How this skill works

The skill scans markdown files in docs/learned/, validates required YAML frontmatter fields (title, read_when), and checks category placement against the master index. It guides updates to category index.md files, cross-references, and AGENTS.md routing entries, and advises running doc sync and validation commands to catch formatting or link errors.

When to use it

  • Creating a new document under docs/learned/
  • Updating or adding frontmatter (title, read_when, tripwires)
  • Moving files between categories or to root level
  • Adding or updating index.md files for a category
  • Updating AGENTS.md routing entries

Best practices

  • Always include title and 2–4 specific gerund-style read_when conditions
  • Place docs in the most relevant category; put unclear topics at root until patterns emerge
  • Never embed Python functions or implementation code that processes erk data
  • Use prose, CLI commands, or source file pointers instead of executable examples
  • Run `erk docs sync` and `make fast-ci` after changes to regenerate and validate

Example use cases

  • Add a new guide about CLI output formatting and include read_when: "styling CLI output"
  • Move several related root docs into a new category after three related files accumulate
  • Update a document's path and run grep to update cross-references, then refresh indexes
  • Add an entry to AGENTS.md for a high-frequency task so agents can route correctly
  • Remove Python processing functions from docs and replace with a source pointer and CLI example

FAQ

What must every doc (except index.md) include in frontmatter?

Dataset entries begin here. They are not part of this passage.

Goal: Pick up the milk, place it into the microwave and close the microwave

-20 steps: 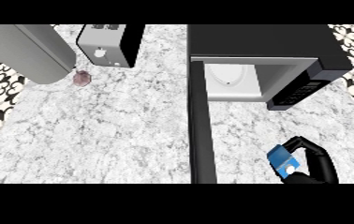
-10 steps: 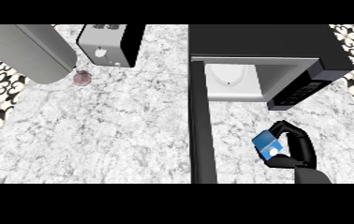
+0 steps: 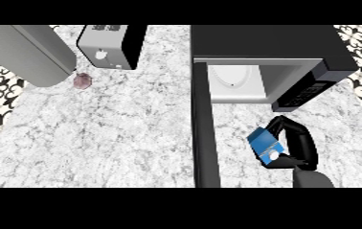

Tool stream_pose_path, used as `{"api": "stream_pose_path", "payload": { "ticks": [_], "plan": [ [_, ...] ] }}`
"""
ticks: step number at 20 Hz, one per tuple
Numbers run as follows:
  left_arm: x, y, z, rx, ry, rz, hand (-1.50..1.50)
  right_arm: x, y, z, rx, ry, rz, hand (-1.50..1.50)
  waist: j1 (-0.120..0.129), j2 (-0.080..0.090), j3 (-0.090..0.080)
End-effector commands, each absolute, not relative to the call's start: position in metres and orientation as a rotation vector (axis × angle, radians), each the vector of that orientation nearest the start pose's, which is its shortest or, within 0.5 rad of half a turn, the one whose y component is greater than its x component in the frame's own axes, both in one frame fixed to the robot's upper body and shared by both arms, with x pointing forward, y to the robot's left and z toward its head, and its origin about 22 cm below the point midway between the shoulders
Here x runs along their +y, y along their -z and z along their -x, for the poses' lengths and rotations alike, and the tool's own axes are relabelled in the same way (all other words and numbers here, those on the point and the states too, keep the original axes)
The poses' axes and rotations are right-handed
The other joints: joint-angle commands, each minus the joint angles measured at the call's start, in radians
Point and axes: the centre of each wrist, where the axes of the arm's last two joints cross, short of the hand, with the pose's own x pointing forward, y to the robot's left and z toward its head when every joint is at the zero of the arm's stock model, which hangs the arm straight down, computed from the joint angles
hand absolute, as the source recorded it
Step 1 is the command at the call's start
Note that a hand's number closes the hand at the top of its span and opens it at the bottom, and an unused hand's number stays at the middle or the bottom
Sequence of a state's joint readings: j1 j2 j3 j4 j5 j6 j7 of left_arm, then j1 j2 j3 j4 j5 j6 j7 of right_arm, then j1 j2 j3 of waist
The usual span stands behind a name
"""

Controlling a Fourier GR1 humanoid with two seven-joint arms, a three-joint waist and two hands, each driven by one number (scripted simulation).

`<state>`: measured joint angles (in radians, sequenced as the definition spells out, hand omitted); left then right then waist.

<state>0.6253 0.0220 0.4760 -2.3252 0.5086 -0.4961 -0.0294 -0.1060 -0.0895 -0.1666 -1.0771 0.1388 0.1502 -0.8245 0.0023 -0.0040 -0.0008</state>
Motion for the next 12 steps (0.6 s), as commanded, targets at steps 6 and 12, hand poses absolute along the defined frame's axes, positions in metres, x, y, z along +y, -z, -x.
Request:
{"api": "stream_pose_path", "payload": {
  "ticks": [6, 12],
  "plan": [
    [0.346, -0.111, -0.061, -1.94, -0.028, -0.02, -1.5, -0.226, 0.026, -0.29, -2.006, -0.19, 0.109, 1.5, 0.004, 0.002, 0.0],
    [0.343, -0.11, -0.054, -1.924, -0.05, -0.006, -1.5, -0.198, 0.01, -0.331, -1.989, -0.301, 0.291, 1.5, 0.017, 0.004, 0.001]
  ]
}}
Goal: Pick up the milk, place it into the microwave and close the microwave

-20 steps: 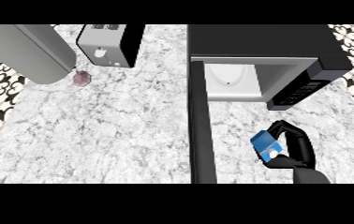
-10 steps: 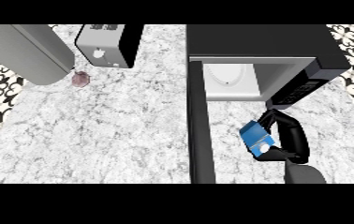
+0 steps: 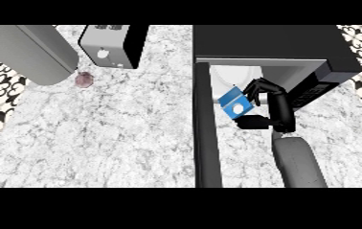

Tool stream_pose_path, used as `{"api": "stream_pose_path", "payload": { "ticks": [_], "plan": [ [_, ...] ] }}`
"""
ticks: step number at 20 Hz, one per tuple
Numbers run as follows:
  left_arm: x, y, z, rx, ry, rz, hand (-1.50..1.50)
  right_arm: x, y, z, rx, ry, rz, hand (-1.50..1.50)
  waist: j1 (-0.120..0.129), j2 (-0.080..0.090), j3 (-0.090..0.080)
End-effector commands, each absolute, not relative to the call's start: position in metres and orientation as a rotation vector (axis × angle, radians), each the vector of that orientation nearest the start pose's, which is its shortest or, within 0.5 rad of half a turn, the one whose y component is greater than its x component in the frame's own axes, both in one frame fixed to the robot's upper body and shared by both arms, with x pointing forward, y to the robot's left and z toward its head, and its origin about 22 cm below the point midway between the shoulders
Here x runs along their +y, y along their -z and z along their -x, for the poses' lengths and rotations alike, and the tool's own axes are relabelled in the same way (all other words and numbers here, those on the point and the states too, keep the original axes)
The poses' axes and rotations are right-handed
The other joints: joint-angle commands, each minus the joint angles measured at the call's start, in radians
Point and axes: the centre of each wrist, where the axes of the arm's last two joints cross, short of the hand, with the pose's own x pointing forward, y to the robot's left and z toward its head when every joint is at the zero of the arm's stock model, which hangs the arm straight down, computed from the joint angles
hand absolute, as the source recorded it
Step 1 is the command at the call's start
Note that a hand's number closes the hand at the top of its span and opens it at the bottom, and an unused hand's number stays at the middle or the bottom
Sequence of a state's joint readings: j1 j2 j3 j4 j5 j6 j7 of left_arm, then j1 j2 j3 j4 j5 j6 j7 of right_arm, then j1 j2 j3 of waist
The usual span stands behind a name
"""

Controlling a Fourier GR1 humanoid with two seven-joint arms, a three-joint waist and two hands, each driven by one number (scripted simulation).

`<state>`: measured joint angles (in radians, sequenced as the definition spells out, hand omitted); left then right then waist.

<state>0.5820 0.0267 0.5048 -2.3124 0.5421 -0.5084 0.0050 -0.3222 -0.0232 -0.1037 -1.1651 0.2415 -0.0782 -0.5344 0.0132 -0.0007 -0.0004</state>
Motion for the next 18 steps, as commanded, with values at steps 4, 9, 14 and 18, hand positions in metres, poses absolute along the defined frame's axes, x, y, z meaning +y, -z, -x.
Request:
{"api": "stream_pose_path", "payload": {
  "ticks": [4, 9, 14, 18],
  "plan": [
    [0.342, -0.103, -0.057, -1.914, -0.046, 0.003, -1.5, -0.202, -0.022, -0.374, -1.927, -0.373, 0.351, 1.5, 0.012, 0.002, 0.0],
    [0.348, -0.098, -0.059, -1.943, -0.035, -0.004, -1.5, -0.191, -0.009, -0.399, -1.887, -0.394, 0.466, 1.5, 0.023, 0.008, 0.001],
    [0.352, -0.106, -0.069, -1.934, -0.017, 0.007, -1.5, -0.211, -0.011, -0.417, -1.869, -0.384, 0.557, 1.5, 0.037, 0.017, 0.002],
    [0.348, -0.098, -0.073, -1.937, -0.02, 0.04, -1.5, -0.218, -0.017, -0.425, -1.879, -0.366, 0.648, 1.5, 0.053, 0.024, 0.002]
  ]
}}
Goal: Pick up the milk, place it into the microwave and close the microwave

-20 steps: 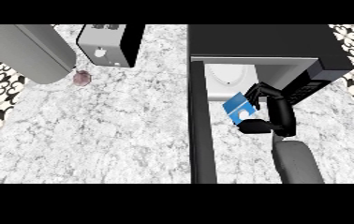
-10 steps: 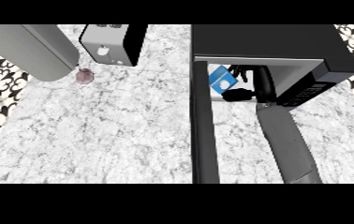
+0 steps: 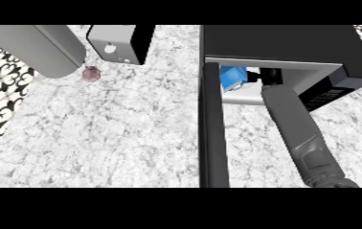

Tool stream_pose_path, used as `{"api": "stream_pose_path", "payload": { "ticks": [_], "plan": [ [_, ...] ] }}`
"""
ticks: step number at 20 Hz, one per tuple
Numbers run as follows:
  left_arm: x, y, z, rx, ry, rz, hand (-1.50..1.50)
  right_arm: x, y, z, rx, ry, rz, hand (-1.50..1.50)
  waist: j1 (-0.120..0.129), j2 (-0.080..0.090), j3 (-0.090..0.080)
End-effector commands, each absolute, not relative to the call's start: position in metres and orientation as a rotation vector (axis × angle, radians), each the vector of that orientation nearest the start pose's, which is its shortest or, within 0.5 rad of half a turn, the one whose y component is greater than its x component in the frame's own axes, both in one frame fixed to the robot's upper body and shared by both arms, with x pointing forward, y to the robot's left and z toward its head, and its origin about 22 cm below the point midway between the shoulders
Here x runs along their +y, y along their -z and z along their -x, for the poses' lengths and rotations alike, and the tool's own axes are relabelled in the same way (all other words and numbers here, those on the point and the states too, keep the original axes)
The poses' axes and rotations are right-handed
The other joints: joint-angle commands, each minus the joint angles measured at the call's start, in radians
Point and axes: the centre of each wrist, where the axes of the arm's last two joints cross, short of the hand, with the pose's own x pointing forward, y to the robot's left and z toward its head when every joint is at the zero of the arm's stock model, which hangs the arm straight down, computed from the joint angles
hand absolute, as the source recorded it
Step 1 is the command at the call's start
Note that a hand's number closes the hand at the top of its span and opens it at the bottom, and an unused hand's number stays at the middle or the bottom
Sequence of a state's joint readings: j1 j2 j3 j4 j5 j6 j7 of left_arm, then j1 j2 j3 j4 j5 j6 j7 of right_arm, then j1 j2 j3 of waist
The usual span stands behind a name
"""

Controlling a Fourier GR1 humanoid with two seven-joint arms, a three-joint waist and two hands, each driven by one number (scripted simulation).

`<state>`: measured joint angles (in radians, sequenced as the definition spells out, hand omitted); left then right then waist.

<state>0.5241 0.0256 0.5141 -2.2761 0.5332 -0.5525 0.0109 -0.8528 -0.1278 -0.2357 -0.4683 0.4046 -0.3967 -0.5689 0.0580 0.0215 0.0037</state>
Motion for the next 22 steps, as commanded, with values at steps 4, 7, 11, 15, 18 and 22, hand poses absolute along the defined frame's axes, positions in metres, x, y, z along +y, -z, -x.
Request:
{"api": "stream_pose_path", "payload": {
  "ticks": [4, 7, 11, 15, 18, 22],
  "plan": [
    [0.345, -0.108, -0.084, -1.959, -0.019, 0.041, -1.5, -0.225, -0.024, -0.43, -1.912, -0.357, 0.834, 1.5, 0.021, 0.013, 0.0],
    [0.349, -0.106, -0.087, -1.961, 0.012, 0.036, -1.5, -0.242, -0.03, -0.432, -1.923, -0.425, 0.911, 1.5, 0.032, 0.018, -0.001],
    [0.35, -0.1, -0.089, -1.944, 0.01, 0.062, -1.5, -0.257, -0.029, -0.431, -1.915, -0.443, 0.99, 1.5, 0.046, 0.025, 0.001],
    [0.35, -0.1, -0.094, -1.942, 0.021, 0.062, -1.5, -0.27, -0.019, -0.425, -1.804, -0.428, 1.071, 1.5, 0.06, 0.033, 0.001],
    [0.352, -0.1, -0.098, -1.945, 0.036, 0.049, -1.5, -0.276, -0.011, -0.42, -1.704, -0.399, 1.243, -1.5, 0.068, 0.038, 0.0],
    [0.355, -0.101, -0.104, -1.932, 0.057, 0.008, -1.5, -0.289, -0.014, -0.419, -1.637, -0.445, 1.323, -1.5, 0.058, 0.035, 0.001]
  ]
}}
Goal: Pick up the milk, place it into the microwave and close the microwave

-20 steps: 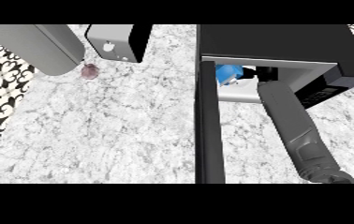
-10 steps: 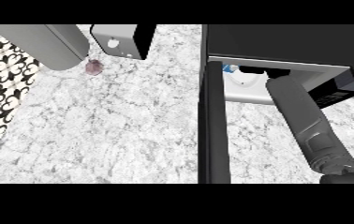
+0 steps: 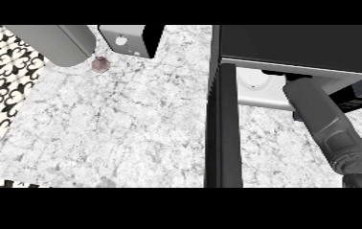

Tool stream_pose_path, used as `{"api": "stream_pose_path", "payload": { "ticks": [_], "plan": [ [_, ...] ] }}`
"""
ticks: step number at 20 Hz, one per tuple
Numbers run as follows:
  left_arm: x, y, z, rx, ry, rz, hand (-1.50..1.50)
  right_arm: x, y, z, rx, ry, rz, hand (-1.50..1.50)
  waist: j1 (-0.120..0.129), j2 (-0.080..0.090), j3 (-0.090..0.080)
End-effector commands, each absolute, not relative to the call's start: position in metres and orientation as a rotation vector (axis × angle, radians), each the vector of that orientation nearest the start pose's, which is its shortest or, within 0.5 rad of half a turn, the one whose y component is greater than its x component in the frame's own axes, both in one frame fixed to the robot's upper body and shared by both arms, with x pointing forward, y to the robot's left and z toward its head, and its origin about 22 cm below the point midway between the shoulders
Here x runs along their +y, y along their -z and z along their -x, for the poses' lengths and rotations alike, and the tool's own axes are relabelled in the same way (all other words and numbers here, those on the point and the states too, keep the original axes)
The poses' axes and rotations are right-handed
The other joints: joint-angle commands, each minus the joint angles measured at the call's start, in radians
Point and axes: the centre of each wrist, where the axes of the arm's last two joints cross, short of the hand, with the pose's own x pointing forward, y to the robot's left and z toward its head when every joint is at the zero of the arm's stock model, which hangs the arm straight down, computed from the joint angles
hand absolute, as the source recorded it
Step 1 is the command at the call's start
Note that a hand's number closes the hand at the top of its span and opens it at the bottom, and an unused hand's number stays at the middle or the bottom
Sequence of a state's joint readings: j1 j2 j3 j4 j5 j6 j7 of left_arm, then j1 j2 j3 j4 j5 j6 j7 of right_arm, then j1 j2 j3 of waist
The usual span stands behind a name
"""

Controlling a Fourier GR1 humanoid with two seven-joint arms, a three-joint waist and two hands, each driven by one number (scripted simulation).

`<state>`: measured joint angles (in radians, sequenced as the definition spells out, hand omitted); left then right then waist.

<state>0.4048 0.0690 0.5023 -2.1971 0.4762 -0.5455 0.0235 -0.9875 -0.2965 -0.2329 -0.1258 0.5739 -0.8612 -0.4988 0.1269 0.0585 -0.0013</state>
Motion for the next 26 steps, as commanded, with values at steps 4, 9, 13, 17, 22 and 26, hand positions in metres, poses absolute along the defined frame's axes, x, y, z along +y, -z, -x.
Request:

Every non-index markdown file must include a `title` and a `read_when` list with 2–4 specific conditions.

Can I include Python examples that process erk data?

No. Remove or avoid Python functions that process erk data or encode conventions; use prose, CLI commands, or point to source files instead.

How do I update generated files after changing frontmatter?

Edit source frontmatter, run `erk docs sync`, verify generated files, then run `make fast-ci` before committing.